▶ _INSTRUCTIONS TO FOLLOW_:
Look below for the line that contains "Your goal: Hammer", then copy it and each following line exactly, through and including the line that contains "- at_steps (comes".

▶ _GIVEN RECORDS_:
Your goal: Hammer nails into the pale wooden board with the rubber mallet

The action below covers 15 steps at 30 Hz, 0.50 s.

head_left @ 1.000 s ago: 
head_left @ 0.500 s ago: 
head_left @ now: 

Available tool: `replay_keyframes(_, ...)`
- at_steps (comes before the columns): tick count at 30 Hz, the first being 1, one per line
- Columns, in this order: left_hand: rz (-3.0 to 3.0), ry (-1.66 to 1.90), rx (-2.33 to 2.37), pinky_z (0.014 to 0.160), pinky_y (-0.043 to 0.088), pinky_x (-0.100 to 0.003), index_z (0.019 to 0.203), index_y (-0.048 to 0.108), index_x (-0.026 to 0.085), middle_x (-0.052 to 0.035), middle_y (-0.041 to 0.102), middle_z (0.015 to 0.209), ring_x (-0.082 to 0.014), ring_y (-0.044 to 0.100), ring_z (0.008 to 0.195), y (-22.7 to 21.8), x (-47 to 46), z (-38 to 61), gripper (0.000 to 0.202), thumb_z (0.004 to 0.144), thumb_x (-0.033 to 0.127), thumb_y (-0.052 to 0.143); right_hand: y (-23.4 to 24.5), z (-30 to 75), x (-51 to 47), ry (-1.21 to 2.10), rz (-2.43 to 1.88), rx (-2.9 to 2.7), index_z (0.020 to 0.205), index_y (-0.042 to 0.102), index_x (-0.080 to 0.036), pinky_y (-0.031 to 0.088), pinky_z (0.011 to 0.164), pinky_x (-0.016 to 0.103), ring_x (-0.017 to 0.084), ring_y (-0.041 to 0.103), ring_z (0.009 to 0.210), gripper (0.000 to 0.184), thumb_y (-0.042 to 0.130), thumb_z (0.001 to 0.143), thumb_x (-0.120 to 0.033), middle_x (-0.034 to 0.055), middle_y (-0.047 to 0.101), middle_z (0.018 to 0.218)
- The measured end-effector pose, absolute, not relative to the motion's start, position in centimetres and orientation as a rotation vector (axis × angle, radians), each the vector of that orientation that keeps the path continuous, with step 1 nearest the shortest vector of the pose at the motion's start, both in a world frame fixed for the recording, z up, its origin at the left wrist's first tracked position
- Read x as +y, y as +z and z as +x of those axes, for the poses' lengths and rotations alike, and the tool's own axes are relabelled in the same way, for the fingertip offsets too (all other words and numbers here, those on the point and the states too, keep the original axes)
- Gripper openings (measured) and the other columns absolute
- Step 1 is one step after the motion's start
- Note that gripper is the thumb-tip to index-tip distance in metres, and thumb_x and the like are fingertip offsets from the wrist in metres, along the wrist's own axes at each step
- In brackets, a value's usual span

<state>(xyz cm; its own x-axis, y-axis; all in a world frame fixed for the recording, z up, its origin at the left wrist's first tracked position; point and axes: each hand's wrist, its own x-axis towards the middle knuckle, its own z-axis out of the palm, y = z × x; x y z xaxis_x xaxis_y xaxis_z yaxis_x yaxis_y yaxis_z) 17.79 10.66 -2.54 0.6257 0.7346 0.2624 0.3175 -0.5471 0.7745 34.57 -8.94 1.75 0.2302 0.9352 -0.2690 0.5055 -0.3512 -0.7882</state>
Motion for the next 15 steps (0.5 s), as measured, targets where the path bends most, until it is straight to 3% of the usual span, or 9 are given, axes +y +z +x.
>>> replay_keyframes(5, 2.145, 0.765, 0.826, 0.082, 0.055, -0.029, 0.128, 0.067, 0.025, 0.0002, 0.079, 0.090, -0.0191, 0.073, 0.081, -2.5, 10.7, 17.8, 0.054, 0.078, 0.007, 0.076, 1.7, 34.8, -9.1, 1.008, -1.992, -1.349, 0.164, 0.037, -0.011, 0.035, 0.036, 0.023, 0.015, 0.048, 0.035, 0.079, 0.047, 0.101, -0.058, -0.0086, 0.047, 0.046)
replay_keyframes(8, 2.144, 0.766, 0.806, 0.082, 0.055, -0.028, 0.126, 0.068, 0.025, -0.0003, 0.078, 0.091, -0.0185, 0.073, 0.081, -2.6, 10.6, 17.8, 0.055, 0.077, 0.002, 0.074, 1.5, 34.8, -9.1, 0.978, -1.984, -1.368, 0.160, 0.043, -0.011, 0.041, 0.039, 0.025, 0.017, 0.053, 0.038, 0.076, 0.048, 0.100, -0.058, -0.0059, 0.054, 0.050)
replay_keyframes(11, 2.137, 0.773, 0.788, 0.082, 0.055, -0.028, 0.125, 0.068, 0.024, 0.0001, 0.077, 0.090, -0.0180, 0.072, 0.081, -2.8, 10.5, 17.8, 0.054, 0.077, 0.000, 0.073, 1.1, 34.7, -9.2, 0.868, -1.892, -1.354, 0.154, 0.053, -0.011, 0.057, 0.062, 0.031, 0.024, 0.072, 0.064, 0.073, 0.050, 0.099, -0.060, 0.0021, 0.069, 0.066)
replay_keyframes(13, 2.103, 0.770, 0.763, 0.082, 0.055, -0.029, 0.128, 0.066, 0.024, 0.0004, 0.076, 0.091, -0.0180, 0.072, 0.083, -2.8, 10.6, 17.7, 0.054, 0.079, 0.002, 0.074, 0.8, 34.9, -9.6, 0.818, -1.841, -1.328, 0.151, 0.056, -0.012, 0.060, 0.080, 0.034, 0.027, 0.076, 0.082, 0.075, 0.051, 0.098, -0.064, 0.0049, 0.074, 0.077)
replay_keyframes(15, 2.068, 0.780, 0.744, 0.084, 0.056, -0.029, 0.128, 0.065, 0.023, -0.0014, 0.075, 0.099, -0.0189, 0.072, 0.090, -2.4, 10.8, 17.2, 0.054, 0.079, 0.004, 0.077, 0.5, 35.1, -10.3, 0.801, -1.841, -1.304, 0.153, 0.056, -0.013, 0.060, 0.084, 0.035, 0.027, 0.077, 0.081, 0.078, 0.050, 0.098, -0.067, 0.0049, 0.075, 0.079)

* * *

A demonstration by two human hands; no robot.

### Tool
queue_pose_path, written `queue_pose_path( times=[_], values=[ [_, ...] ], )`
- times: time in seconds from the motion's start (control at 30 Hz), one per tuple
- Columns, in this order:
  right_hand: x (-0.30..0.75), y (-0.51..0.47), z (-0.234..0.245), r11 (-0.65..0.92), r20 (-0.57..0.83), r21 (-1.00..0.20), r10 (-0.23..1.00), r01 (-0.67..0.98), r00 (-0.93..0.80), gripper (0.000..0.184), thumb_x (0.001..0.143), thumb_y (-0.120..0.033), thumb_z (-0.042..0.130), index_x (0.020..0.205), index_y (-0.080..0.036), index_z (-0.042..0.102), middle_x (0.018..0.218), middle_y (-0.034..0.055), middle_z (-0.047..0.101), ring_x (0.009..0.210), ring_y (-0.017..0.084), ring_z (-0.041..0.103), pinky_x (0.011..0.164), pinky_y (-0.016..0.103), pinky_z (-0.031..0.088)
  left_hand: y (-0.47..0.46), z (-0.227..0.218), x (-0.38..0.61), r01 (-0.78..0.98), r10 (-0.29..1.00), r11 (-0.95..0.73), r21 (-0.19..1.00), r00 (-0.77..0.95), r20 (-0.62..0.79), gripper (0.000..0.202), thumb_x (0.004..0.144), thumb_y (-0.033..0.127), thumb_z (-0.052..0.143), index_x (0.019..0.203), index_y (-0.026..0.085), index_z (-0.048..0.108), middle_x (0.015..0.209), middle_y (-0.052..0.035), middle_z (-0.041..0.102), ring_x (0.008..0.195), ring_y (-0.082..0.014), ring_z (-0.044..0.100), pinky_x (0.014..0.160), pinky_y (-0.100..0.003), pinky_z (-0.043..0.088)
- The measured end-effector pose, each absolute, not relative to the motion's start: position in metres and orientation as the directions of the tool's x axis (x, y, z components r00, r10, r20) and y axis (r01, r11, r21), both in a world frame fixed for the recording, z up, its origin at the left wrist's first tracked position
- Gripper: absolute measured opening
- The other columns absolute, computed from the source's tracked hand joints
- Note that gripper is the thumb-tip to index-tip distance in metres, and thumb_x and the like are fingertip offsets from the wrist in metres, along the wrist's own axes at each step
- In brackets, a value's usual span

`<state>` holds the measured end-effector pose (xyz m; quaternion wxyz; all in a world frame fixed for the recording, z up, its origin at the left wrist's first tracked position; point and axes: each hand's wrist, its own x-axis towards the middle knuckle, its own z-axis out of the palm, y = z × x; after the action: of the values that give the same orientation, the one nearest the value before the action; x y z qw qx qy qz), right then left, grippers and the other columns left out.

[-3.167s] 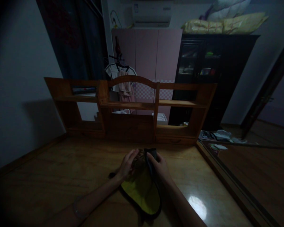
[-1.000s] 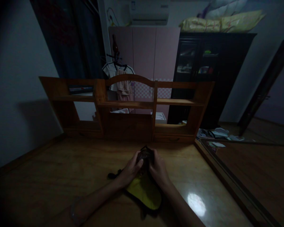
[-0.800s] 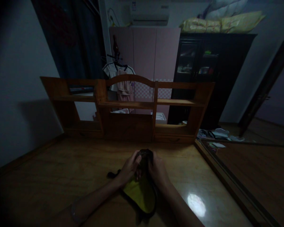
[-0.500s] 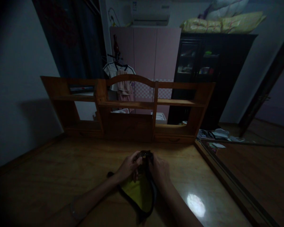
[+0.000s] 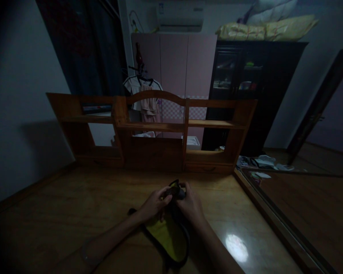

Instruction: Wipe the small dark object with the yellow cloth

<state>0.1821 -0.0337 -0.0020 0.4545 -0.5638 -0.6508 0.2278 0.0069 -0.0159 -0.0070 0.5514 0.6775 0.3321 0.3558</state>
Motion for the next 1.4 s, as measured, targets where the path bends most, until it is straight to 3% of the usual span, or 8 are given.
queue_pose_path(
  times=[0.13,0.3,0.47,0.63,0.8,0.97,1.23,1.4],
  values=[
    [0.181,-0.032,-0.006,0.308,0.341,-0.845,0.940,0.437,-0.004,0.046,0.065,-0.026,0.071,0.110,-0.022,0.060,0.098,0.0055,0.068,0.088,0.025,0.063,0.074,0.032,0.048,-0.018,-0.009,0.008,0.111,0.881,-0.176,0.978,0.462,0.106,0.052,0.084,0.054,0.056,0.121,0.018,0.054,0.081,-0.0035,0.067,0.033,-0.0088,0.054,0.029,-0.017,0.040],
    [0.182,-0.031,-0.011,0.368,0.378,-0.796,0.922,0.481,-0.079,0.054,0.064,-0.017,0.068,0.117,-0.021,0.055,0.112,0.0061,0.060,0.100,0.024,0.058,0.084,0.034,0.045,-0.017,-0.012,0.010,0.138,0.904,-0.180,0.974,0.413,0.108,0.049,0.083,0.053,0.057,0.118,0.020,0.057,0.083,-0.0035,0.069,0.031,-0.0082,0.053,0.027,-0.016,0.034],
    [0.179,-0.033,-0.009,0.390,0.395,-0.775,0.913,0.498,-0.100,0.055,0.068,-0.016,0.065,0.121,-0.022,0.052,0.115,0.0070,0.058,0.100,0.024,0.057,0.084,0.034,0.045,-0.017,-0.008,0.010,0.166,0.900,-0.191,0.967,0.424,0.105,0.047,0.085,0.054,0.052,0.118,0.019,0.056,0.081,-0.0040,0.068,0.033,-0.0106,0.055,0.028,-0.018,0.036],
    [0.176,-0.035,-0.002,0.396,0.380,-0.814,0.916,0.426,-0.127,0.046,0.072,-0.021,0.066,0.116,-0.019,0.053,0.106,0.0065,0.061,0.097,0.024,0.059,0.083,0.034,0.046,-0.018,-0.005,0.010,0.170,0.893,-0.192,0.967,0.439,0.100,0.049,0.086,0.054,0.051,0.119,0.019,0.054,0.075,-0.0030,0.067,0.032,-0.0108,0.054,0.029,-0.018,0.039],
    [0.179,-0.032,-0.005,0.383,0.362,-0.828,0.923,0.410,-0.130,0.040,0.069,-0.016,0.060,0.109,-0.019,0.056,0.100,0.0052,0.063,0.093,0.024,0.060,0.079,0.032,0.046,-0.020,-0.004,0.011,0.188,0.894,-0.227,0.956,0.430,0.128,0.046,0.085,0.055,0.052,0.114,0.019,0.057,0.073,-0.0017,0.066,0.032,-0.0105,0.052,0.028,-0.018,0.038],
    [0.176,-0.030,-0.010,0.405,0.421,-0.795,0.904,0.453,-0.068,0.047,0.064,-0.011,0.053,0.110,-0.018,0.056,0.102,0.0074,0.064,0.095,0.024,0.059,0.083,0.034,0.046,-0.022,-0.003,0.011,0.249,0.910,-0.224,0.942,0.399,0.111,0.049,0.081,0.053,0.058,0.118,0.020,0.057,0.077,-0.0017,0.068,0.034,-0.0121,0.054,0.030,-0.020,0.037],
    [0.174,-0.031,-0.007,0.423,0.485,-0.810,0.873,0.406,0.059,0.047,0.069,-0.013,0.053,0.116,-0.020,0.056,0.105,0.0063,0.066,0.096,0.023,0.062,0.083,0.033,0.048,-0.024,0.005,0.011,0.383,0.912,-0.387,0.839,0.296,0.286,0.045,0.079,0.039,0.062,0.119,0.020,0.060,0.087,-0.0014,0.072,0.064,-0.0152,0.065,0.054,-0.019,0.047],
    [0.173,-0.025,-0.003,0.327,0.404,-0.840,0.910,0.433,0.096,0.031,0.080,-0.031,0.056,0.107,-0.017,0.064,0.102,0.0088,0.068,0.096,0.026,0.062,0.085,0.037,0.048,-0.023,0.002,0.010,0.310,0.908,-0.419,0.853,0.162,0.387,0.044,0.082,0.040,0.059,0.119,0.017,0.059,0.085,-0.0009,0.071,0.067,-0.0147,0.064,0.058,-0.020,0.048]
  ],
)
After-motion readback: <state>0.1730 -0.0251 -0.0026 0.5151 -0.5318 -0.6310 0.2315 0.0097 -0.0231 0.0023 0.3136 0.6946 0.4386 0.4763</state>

▶ _TASK OUTPUT_:
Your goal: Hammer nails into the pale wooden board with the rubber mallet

The action below covers 15 steps at 30 Hz, 0.50 s.

head_left @ 1.000 s ago: 
head_left @ 0.500 s ago: 
head_left @ now: 

Available tool: `replay_keyframes(_, ...)`
- at_steps (comes before the columns): tick count at 30 Hz, the first being 1, one per line

Nothing remains to be added to the response.